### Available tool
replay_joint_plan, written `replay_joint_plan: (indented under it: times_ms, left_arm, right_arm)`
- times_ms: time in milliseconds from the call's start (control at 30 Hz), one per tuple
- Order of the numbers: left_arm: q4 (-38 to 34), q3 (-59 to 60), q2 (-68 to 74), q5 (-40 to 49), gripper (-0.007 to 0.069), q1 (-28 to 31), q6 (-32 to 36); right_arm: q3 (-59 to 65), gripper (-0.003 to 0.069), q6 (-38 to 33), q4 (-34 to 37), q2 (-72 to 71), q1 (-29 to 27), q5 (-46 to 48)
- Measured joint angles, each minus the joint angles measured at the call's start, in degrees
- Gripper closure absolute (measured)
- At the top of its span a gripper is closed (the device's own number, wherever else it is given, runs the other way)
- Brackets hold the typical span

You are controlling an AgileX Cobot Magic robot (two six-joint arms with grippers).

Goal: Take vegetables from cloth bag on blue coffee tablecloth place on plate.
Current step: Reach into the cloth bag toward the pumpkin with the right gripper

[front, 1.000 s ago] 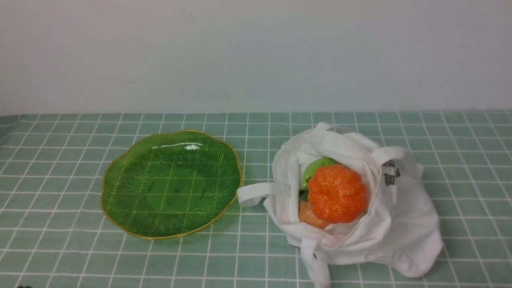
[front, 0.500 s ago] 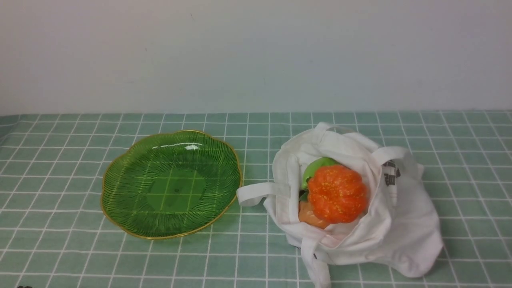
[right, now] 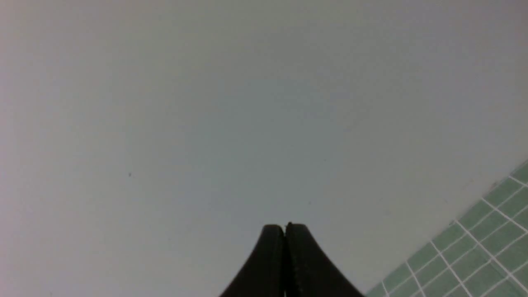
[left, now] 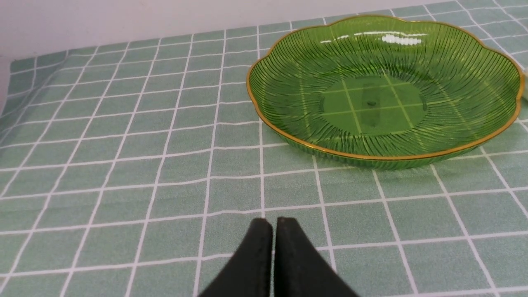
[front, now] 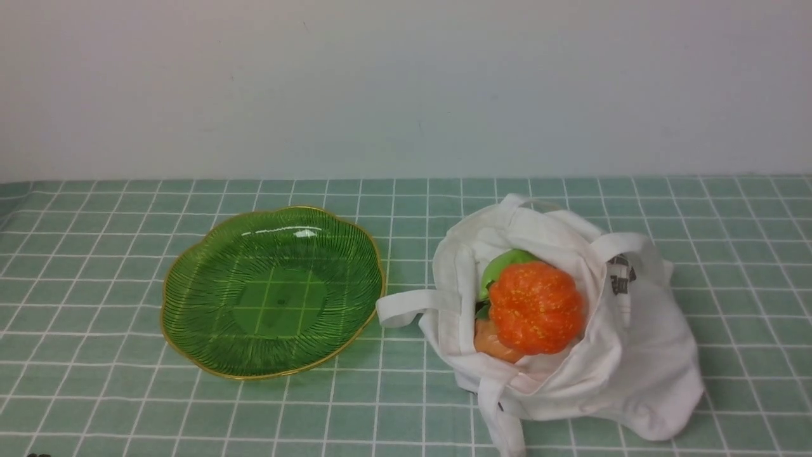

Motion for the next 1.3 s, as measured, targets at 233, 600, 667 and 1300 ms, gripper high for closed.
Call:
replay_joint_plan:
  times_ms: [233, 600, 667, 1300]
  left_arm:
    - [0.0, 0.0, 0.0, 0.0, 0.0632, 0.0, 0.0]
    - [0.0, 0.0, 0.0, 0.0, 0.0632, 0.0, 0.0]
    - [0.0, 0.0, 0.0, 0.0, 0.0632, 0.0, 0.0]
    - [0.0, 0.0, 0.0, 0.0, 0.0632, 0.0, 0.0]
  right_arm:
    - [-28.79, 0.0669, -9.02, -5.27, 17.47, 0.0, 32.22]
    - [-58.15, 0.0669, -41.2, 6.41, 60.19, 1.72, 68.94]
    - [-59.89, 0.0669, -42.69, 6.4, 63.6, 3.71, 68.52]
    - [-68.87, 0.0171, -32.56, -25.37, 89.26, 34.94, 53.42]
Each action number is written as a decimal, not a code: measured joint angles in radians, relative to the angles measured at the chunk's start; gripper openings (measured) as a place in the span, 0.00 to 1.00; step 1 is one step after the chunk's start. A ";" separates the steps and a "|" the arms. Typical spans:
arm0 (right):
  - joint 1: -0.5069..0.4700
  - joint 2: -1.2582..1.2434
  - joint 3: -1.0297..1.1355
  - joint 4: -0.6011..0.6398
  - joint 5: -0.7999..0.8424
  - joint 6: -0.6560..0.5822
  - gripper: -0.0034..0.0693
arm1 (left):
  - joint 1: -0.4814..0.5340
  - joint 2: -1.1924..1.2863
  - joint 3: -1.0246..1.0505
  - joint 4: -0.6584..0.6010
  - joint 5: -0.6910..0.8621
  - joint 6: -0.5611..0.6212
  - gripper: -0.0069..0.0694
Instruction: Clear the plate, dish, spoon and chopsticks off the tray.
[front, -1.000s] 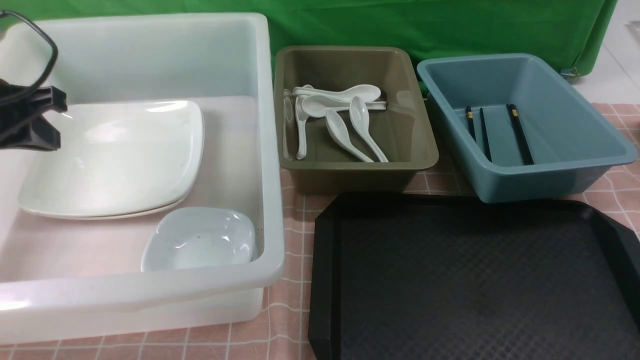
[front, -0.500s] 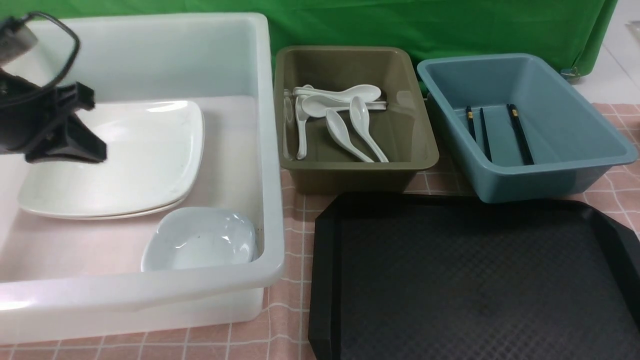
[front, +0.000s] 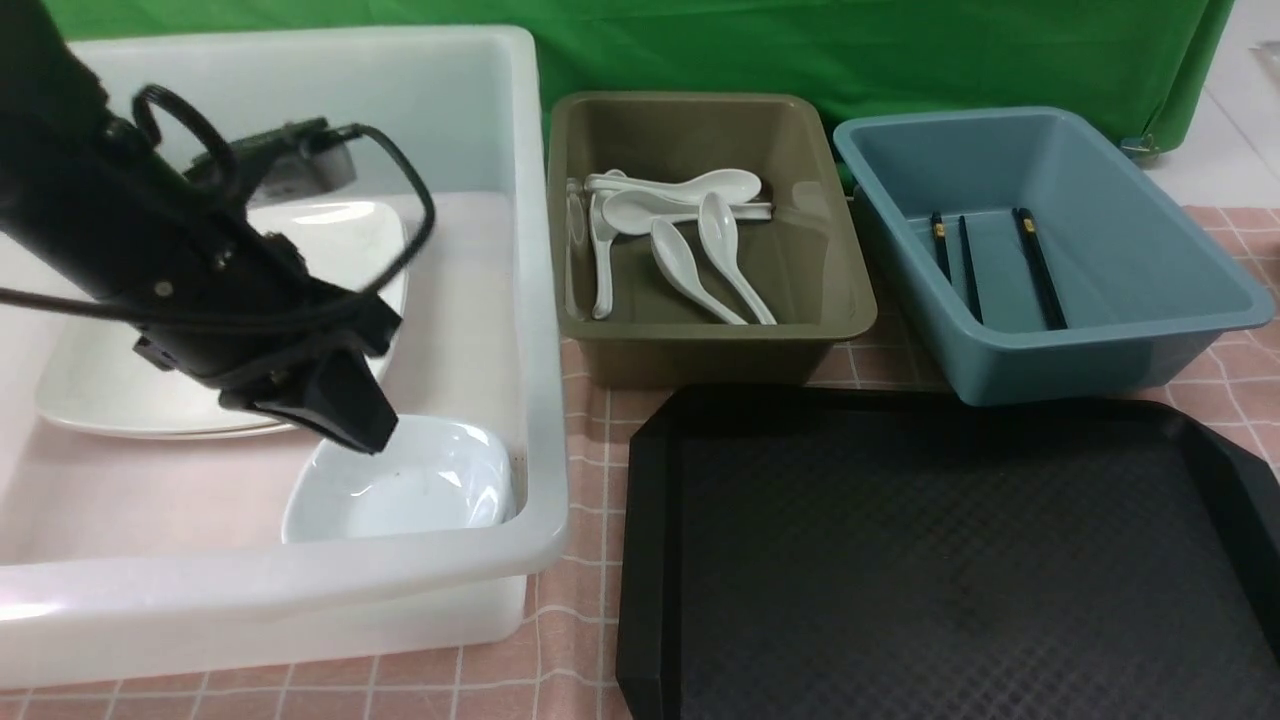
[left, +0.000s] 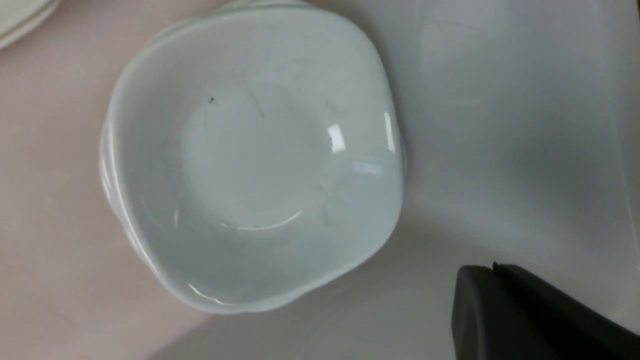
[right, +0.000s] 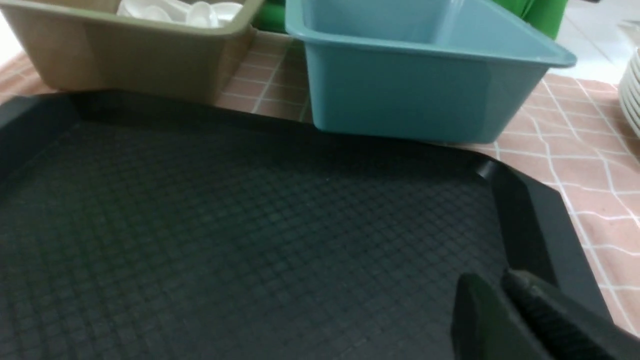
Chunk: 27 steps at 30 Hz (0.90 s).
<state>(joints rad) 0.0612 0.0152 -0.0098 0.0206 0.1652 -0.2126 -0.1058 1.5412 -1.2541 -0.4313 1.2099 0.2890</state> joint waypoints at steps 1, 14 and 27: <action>-0.001 0.000 0.000 0.000 0.001 0.000 0.22 | -0.036 -0.039 0.000 0.038 0.000 -0.020 0.09; -0.001 0.000 0.000 0.000 0.001 0.001 0.27 | -0.127 -0.606 0.335 0.084 -0.123 -0.035 0.09; -0.001 0.000 0.000 0.000 0.001 0.001 0.30 | -0.127 -1.206 0.762 0.009 -0.732 -0.036 0.09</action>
<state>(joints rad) 0.0599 0.0152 -0.0098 0.0206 0.1661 -0.2116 -0.2324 0.3348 -0.4923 -0.4225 0.4784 0.2535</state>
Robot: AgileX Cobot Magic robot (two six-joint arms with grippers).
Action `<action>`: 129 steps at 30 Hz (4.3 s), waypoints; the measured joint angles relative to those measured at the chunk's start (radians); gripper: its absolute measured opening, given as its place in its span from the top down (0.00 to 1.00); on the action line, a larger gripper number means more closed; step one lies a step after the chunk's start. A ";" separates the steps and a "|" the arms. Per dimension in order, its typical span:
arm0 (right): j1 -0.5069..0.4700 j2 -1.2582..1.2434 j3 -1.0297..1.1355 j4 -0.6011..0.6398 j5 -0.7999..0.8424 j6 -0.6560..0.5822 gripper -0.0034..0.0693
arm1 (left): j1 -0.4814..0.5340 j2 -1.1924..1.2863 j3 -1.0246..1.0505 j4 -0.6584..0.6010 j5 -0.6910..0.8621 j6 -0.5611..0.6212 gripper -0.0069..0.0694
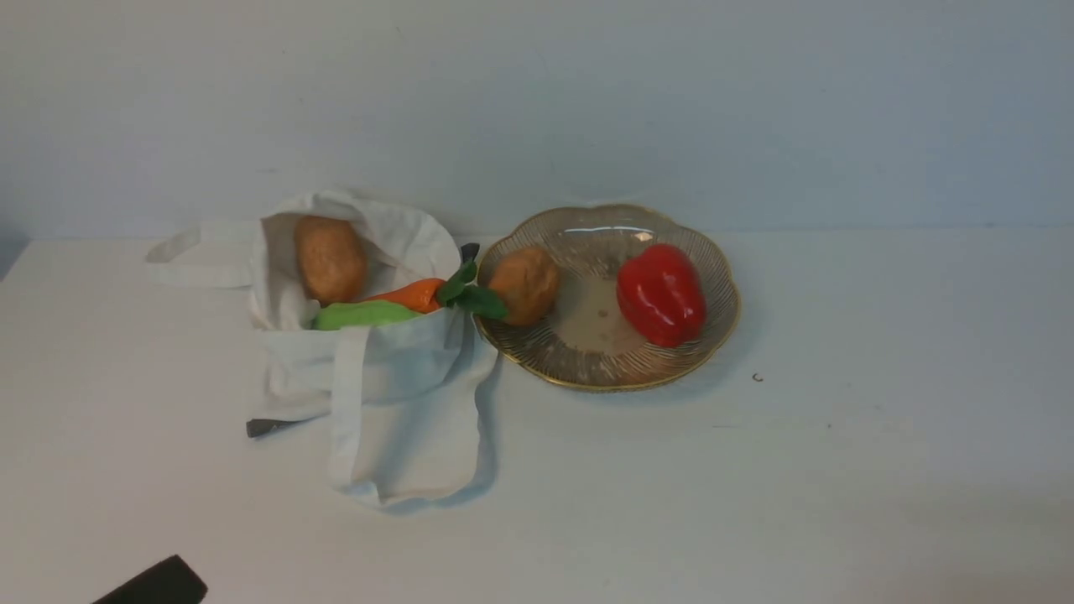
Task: Take vegetables from cloth bag on white table place on plate.
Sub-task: 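Reach into the cloth bag and grasp the potato inside with the left gripper, then take the potato out of the bag and place it on the plate with the left gripper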
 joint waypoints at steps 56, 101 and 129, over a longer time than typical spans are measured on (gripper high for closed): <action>0.000 0.000 0.000 0.000 0.000 0.000 0.97 | -0.015 2.027 -1.400 0.699 -0.118 0.108 0.09; 0.000 0.000 0.000 -0.001 0.000 0.000 0.97 | -0.453 1.842 -1.406 0.557 0.179 0.260 0.35; 0.000 0.000 0.000 0.000 0.000 0.000 0.97 | -0.481 1.853 -1.449 0.681 0.191 0.185 0.34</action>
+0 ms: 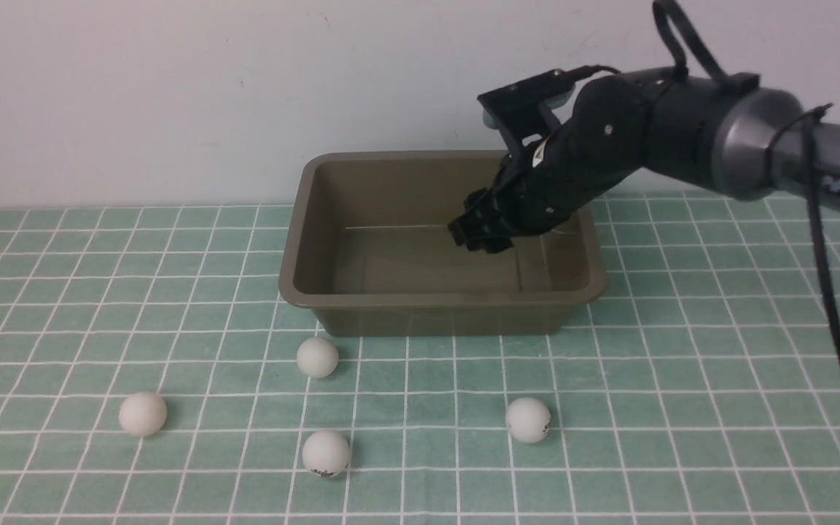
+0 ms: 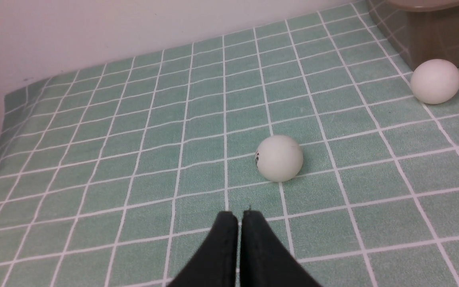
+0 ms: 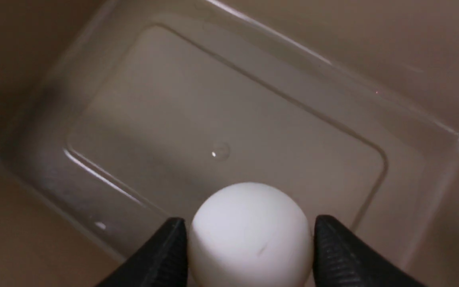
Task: Put the table tennis balls in the box on the green coffee tablecloth.
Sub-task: 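Release the ping pong ball into the bin and lift the gripper away, then reach for and grasp a ping pong ball on the table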
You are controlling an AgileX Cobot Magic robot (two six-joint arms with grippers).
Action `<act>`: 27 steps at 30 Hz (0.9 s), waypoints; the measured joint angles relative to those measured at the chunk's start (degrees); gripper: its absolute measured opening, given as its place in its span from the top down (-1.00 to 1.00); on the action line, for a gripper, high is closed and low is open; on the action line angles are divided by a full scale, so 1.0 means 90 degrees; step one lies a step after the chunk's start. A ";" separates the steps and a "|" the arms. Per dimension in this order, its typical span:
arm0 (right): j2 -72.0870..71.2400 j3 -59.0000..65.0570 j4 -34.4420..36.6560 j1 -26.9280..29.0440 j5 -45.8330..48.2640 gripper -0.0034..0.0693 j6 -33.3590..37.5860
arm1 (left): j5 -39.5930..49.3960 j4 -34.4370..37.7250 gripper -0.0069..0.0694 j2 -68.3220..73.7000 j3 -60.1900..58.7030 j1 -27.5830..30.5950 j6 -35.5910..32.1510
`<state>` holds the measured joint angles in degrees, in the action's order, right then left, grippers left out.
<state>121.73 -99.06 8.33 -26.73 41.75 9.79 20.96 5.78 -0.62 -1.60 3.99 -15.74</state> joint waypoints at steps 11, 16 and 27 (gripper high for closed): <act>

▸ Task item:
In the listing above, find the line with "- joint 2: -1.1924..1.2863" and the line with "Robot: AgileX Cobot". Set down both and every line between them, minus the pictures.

▸ Solved exercise:
  - joint 2: -1.1924..1.2863
  - joint 3: -1.0246..1.0505
  - joint 4: -0.6584..0.6010
  - joint 5: -0.6910..0.8621
  - joint 6: -0.5611..0.6212
  - gripper: -0.0069..0.0694
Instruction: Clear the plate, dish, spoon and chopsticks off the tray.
[front, -1.000s] 
[front, -0.500s] 
[front, +0.000s] 
[left, +0.000s] 
[right, +0.000s] 
Chunk: 27 steps at 30 Hz (0.90 s).
<state>(joints rad) 0.0612 0.0152 -0.0098 0.0206 0.1652 -0.2126 -0.1058 1.5412 -1.2541 -0.4313 1.2099 0.2890</state> joint waypoints at steps 1, 14 and 27: <action>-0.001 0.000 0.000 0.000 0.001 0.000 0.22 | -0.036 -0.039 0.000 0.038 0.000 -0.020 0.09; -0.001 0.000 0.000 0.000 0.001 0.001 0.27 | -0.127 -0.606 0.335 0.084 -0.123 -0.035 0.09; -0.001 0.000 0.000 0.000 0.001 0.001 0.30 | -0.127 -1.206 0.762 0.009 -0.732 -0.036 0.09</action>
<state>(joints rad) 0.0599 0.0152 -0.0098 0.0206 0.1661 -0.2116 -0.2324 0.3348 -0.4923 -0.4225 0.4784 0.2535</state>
Robot: AgileX Cobot Magic robot (two six-joint arms with grippers).

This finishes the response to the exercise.